Если бы мы позволили событиям зайти слишком далеко, мы бы не обеспечили достаточное количество продовольствия до того, как враг высадится на нашем острове. Я приказал переносчикам риса использовать при необходимости светильники. Но тогда мэр пришёл снова, возражая, что они всё равно не могут носить рис, потому что у них нет топлива для ламп. Я приказал смешать оставшееся на аэродроме авиационное топливо со смазочным маслом и использовать эту смесь.
Так или иначе, я сумел спрятать запас риса в горах, но в это время семнадцать человек из подразделений радарной и воздушной разведки присоединились к нам. Они получили приказы в дальнейшем действовать в соединении с нами.
Именно они раньше задирали носы, когда я начинал говорить о партизанской тактике, и всё ждали последней уходяшей лодки, хотя уже получили приказ отступать. Теперь они были в отчаянии, и мы должны были принять на себя ответственность за них. Нас уже было сорок человек. С лишними семнадцатью ртами было ясно, что то, что мы считали пятимесячным запасом риса, едва хватит на два месяца.
Далее, некоторые принялись воровать рис и обменивать его у филиппинцев на сахар. город Сан Хосе на Коррехидоре был крупным сахарным центром, и беженцы, бегущие оттуда на Лубанг после высадки врага на Миндоро, привезли с собой немало сахара. Подразделение Осаки по глупости приняло их предложение обменять один мешок сахара на два мешка риса. Один из людей Осаки даже пришёл ко мне и спросил, не хочет ли гарнизон поучаствовать в сделке.

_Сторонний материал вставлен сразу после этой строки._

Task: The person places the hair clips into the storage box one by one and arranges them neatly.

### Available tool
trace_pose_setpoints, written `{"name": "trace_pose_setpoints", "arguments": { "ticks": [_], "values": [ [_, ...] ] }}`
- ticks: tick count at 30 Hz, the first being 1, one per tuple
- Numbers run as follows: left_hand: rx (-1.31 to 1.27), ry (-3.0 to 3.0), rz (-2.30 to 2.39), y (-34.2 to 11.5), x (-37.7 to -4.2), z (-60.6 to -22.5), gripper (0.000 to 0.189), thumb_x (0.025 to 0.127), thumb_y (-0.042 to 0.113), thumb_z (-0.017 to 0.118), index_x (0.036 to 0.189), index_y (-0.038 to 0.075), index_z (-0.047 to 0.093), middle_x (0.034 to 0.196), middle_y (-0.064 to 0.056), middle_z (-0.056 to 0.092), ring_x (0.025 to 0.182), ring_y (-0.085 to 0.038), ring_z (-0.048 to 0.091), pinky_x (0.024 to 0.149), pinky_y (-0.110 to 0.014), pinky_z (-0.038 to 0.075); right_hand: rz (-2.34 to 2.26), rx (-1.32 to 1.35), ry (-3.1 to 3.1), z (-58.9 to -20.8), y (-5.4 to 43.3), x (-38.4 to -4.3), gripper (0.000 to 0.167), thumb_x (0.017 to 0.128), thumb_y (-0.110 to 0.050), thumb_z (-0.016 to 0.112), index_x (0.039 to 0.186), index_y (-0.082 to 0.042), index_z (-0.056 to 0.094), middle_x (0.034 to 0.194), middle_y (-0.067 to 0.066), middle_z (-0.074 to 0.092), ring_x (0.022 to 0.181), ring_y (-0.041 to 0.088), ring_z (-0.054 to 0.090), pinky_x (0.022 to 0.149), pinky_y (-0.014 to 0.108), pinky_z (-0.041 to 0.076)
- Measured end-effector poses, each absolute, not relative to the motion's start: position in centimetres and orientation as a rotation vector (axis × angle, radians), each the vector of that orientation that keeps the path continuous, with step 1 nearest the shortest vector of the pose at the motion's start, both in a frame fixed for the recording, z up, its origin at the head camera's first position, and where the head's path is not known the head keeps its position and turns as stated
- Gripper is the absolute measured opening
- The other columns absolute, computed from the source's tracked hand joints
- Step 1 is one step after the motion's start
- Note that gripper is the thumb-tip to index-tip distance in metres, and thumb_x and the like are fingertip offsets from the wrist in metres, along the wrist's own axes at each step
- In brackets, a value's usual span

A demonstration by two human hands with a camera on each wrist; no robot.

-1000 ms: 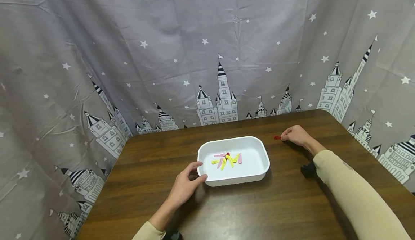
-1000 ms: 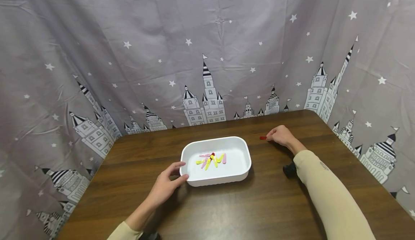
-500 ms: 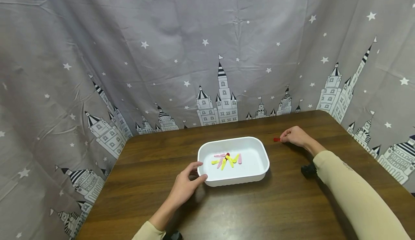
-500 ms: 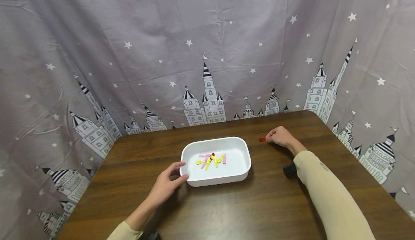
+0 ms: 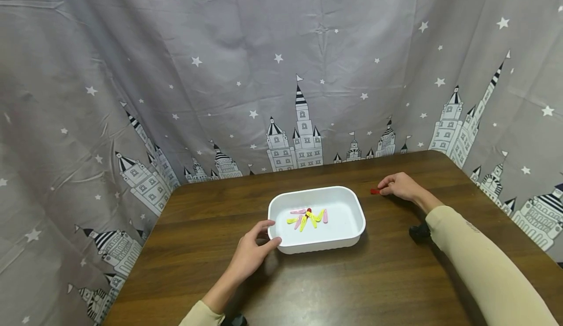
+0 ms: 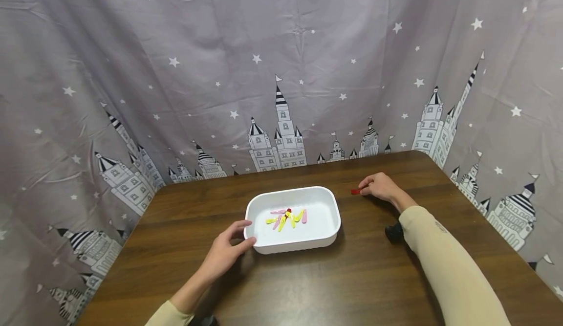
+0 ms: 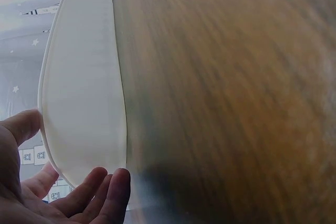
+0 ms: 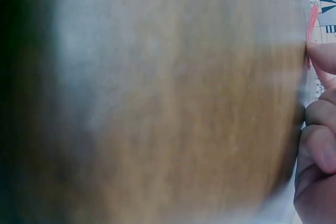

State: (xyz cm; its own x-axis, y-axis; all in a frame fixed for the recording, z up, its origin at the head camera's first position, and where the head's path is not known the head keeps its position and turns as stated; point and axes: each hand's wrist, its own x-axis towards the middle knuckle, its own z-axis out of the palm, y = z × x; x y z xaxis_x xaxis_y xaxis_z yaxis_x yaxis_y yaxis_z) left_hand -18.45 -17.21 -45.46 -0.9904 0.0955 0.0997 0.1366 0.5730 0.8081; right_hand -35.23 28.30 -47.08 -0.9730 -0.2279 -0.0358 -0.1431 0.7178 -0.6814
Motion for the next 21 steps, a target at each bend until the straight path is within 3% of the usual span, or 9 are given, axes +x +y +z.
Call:
{"name": "trace_pose_setpoints", "arguments": {
  "ticks": [4, 8, 12, 21],
  "values": [
    [-0.200, -2.748, -1.415, -17.19, -18.47, -45.47, 0.046, 0.089, 0.030, 0.076, 0.130, 0.013, 0.063, 0.116, -0.009, 0.069, 0.103, -0.022, 0.067, 0.086, -0.040, 0.049, -1.095, -0.304, 2.791, -46.97, 28.21, -35.27, 0.029, 0.088, -0.019, 0.073, 0.114, -0.005, 0.074, 0.120, 0.020, 0.069, 0.102, 0.029, 0.055, 0.087, 0.039, 0.040],
    [-0.187, -2.753, -1.413, -17.18, -18.48, -45.52, 0.045, 0.090, 0.029, 0.076, 0.130, 0.014, 0.063, 0.117, -0.009, 0.069, 0.104, -0.022, 0.066, 0.088, -0.043, 0.049, -1.099, -0.333, 2.769, -46.90, 27.98, -35.25, 0.031, 0.089, -0.021, 0.073, 0.117, -0.007, 0.074, 0.127, 0.022, 0.067, 0.113, 0.035, 0.058, 0.099, 0.052, 0.042],
    [-0.178, -2.759, -1.411, -17.18, -18.48, -45.58, 0.045, 0.089, 0.030, 0.076, 0.130, 0.014, 0.063, 0.117, -0.009, 0.069, 0.105, -0.022, 0.066, 0.088, -0.043, 0.048, -1.073, -0.367, 2.789, -47.10, 27.77, -35.33, 0.028, 0.090, -0.022, 0.073, 0.114, -0.007, 0.076, 0.126, 0.022, 0.068, 0.122, 0.041, 0.056, 0.106, 0.060, 0.038],
    [-0.185, -2.752, -1.427, -17.22, -18.52, -45.49, 0.048, 0.089, 0.035, 0.076, 0.130, 0.014, 0.063, 0.118, -0.010, 0.069, 0.105, -0.023, 0.066, 0.087, -0.041, 0.048, -1.063, -0.352, 2.823, -47.16, 27.45, -35.34, 0.021, 0.091, -0.018, 0.072, 0.108, -0.007, 0.078, 0.122, 0.023, 0.069, 0.123, 0.044, 0.056, 0.107, 0.061, 0.036]
  ]
}}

Я устроил ему хорошую головомойку, но даже когда я орал на него, моё сердце сжималось. Что можно было сделать с кучкой идиотов?
Потом произошёл инцидент с кофе. Некоторое время назад транспортный корабль сел на мель недалеко от побережья Тагбака, и гарнизон вместе с островитянами растащил груз. Теперь несколько человек из подразделения Осаки вломились в дома жителей и забрали у них некоторое количество кофе. Я вызвал капрала Сузуки, командира этих людей и наорал на него, но инцидент еще больще расстроил меня.
Меня послали на остров, чтобы сражаться, и в итоге я обнаруживаю, что солдаты, которых я должен возглавить - это кучка ничтожеств, всегда готовых подтвердить свою готовность умереть, а на самом деле озабоченных только своими сиюминутными желаниями. И, как будто бы этого было недостаточно, у меня не было полномочий отдавать им приказы. Я мог командовать ими лишь с разрешения их командира. Я мог бы справиться, если бы лейтенант Хаякава передал командование мне, но несмотря на свою серьезную болезнь, он отказался сдать свои полномочия. Он хотел держать всё в своих руках.
Всё это вводило в ярость. Вот он я, бессильный, с разрозненной группой солдат, из которых никто не имел понятия о том, как вести партизанскую войну, в которую мы скоро окажемся втянуты. Я стал надеяться, что противник начнет, наконец, высадку. По крайней мере, это разрядит атмосферу.
И спустя три дня противник оправдал надежды.